What needs to be done | Set down a word-for-word copy of the data below, limited to the lines from the first through the line with "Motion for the".
· · · · ·
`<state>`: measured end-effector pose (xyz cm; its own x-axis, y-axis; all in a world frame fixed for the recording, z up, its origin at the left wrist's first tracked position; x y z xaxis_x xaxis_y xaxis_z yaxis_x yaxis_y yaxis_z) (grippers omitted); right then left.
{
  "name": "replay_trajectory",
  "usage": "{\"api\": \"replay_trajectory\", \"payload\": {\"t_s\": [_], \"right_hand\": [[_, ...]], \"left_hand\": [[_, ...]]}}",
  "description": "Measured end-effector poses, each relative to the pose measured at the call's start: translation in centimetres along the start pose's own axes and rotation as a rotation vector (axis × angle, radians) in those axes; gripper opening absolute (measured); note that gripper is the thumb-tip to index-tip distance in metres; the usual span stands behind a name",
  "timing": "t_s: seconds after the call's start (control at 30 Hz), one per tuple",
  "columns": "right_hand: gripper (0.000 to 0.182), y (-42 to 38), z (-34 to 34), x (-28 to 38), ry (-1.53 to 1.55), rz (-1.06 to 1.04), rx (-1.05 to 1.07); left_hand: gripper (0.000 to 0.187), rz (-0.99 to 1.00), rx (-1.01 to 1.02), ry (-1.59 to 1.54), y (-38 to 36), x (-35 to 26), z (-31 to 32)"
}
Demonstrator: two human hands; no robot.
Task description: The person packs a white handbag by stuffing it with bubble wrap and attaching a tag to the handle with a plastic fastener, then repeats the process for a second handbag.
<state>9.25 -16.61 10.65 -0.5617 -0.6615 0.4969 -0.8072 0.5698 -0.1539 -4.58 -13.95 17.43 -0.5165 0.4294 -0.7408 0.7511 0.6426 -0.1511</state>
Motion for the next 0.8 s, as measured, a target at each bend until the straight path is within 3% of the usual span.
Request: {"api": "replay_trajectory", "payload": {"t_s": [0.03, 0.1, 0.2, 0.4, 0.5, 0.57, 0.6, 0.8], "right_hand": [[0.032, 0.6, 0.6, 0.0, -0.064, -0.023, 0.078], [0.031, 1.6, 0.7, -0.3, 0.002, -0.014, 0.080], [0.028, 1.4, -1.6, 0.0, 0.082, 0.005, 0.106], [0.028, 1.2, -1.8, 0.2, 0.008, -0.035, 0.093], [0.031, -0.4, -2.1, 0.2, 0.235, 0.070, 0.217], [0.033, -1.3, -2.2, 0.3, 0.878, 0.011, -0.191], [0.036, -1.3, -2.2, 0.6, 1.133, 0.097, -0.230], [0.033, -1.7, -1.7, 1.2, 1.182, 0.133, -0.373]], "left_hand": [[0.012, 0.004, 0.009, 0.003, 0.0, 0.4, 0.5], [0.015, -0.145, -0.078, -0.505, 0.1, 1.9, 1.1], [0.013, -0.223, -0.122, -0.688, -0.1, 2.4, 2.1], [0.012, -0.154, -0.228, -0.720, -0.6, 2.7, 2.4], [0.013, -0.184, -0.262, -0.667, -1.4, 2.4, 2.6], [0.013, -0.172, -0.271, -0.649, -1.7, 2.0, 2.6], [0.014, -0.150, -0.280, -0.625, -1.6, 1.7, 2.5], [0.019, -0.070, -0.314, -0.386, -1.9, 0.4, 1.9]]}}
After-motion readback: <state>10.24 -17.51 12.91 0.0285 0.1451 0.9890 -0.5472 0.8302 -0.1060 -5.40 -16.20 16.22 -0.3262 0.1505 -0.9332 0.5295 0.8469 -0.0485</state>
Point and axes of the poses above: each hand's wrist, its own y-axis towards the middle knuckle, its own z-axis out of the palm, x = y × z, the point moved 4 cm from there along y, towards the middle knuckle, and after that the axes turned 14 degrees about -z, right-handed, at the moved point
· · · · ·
Answer to this task |
`<state>`: measured end-effector pose (xyz cm; its own x-axis, y-axis; all in a world frame fixed for the recording, z up, its origin at the left wrist's first tracked position; x y z xaxis_x xaxis_y xaxis_z yaxis_x yaxis_y yaxis_z) (grippers omitted); right then left.
{
  "name": "replay_trajectory",
  "usage": "{\"api\": \"replay_trajectory\", \"payload\": {\"t_s\": [_], \"right_hand\": [[_, ...]], \"left_hand\": [[_, ...]]}}",
  "description": "Measured end-effector poses, each relative to the pose measured at the call's start: translation in centimetres along the start pose's own axes and rotation as a rotation vector (axis × angle, radians) in those axes; gripper opening absolute (measured); note that gripper is the thumb-tip to index-tip distance in metres; the usual span stands behind a name",
  "timing": "t_s: seconds after the call's start (control at 30 Hz), one per tuple",
  "columns": "right_hand: gripper (0.000 to 0.182), y (-42 to 38), z (-34 to 34), x (-28 to 38), ry (-1.53 to 1.55), rz (-1.06 to 1.04), rx (-1.05 to 1.07); left_hand: gripper (0.000 to 0.187), rz (-0.99 to 1.00), rx (-1.01 to 1.02), ry (-1.59 to 1.54), y (-38 to 36), x (-35 to 26), z (-31 to 32)"
}
Demonstrator: two human hands; no robot.
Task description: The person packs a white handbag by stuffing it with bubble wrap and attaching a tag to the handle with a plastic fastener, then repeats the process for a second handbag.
<state>9.25 -16.61 10.65 -0.5617 -0.6615 0.4969 -0.8072 0.5698 -0.1539 -4.58 -13.95 17.43 -0.5165 0.4294 -0.7408 0.7511 0.6426 -0.1511</state>
Motion for the next 0.8 s, as measured, a target at each bend until the straight path is within 3% of the usual span.

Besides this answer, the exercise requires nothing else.